Erin McDonald

Personal information
- Full name: Erin Teresa McDonald
- Born: 25 November 1980 (age 45) Lower Hutt, New Zealand
- Batting: Right-handed
- Bowling: Slow left-arm orthodox
- Role: Bowler

International information
- National side: New Zealand (2000);
- ODI debut (cap 83): 21 November 2000 v England
- Last ODI: 6 December 2000 v Netherlands

Domestic team information
- 1997/98–2002/03: Central Districts
- 2003/04: Wellington

Career statistics
| Competition | WODI | WFC | WLA |
| Matches | 3 | 1 | 72 |
| Runs scored | – | 43 | 400 |
| Batting average | – | 21.50 | 11.76 |
| 100s/50s | – | 0/0 | 0/0 |
| Top score | – | 34 | 34 |
| Balls bowled | 144 | 108 | 3,662 |
| Wickets | 5 | 1 | 74 |
| Bowling average | 10.00 | 44.00 | 27.12 |
| 5 wickets in innings | 0 | 0 | 0 |
| 10 wickets in match | 0 | 0 | 0 |
| Best bowling | 2/17 | 1/20 | 4/30 |
| Catches/stumpings | 1/– | 1/– | 11/– |
- Source: CricketArchive, 22 April 2021

= Erin McDonald =

New Zealand cricketer (born 1980)

Erin Teresa McDonald (born 25 November 1980) is a New Zealand former cricketer who played as a slow left-arm orthodox bowler.
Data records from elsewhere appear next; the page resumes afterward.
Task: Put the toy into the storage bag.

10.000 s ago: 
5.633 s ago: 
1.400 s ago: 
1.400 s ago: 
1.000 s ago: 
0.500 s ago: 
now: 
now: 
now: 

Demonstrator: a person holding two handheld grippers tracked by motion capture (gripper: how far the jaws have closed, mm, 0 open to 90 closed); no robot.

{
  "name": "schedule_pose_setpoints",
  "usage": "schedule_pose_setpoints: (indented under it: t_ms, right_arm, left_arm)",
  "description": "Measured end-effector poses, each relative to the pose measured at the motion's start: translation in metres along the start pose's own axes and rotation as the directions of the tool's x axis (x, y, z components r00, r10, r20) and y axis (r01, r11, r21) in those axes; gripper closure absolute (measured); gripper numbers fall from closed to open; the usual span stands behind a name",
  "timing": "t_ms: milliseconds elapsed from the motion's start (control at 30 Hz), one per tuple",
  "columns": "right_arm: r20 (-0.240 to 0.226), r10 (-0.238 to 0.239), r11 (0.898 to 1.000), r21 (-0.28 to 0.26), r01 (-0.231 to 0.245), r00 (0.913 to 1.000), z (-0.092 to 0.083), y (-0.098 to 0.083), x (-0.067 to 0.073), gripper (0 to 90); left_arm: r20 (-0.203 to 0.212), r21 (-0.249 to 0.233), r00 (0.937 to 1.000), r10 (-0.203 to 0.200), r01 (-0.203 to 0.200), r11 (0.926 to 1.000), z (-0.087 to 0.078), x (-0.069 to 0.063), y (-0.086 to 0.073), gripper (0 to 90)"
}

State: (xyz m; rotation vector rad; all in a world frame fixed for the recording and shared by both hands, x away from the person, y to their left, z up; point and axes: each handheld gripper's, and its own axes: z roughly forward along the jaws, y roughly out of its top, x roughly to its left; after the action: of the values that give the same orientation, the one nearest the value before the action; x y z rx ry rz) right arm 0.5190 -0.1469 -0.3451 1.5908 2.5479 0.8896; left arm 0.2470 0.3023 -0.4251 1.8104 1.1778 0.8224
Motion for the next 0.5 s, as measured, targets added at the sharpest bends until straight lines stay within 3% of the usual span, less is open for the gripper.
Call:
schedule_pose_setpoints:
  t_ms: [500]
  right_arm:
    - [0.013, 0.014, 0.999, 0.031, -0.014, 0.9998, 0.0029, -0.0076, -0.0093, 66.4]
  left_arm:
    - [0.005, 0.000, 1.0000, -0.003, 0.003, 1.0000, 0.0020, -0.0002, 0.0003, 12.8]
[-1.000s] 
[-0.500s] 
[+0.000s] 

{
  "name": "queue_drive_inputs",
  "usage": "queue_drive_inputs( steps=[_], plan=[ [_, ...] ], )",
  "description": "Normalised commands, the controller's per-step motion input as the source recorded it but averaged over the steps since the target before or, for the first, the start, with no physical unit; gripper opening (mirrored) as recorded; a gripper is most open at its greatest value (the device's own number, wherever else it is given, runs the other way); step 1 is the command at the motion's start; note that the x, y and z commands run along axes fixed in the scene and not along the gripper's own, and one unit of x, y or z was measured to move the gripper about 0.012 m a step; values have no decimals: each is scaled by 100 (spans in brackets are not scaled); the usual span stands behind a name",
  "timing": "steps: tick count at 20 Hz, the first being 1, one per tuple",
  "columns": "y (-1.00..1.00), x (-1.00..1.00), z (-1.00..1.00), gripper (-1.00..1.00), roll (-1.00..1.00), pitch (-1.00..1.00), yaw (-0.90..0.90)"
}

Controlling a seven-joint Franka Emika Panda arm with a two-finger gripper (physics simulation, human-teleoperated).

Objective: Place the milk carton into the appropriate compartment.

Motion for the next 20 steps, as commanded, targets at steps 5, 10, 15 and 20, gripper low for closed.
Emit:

She appeared in three Women's One Day International matches for New Zealand in 2000, and was part of New Zealand's squad for the 2000 Women's Cricket World Cup. Following her playing career, McDonald worked for Aurecon in Melbourne, Australia, and worked on the design of an underground rail line.